WORK TASK
In the listing, find every line that has the string "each" and copy it.

EXERCISE DATA
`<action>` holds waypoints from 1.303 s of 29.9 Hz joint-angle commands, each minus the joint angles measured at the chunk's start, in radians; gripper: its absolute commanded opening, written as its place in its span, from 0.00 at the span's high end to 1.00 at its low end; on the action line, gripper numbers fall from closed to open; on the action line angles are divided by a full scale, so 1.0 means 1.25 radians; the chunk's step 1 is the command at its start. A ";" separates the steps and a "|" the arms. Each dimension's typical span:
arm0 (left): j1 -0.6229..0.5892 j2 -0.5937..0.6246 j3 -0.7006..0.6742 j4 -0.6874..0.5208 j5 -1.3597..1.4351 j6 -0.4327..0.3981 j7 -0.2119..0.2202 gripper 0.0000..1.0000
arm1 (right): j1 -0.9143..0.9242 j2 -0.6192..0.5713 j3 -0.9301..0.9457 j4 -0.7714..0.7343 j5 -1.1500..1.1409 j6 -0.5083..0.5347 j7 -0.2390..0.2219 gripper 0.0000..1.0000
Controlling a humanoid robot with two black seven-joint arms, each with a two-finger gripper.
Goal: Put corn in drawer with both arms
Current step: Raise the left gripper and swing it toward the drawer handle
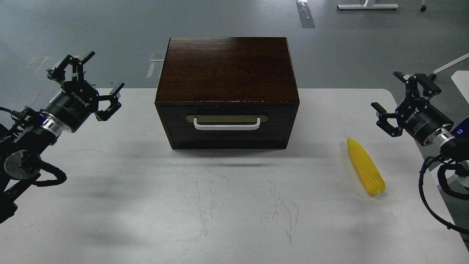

RESPONSE
`<action>` holds waypoints from 1.303 s of 29.9 Hz joint-angle commands, each minus the joint angles measured at the chunk's start, in radians; gripper: its absolute commanded opening, written as its place in its span, from 0.00 at the span's high end to 1.00 at its low end; on the action line, gripper numbers fall from closed to open; on the action line angles are divided by a full scale, so 1.0 means 1.25 radians; the chunk's step 1 is the command at its start. A ";" separates the steps and a "|" the arms. Each dimension's typical span:
Controlling a humanoid robot with two black seven-joint arms, each with a two-finger gripper.

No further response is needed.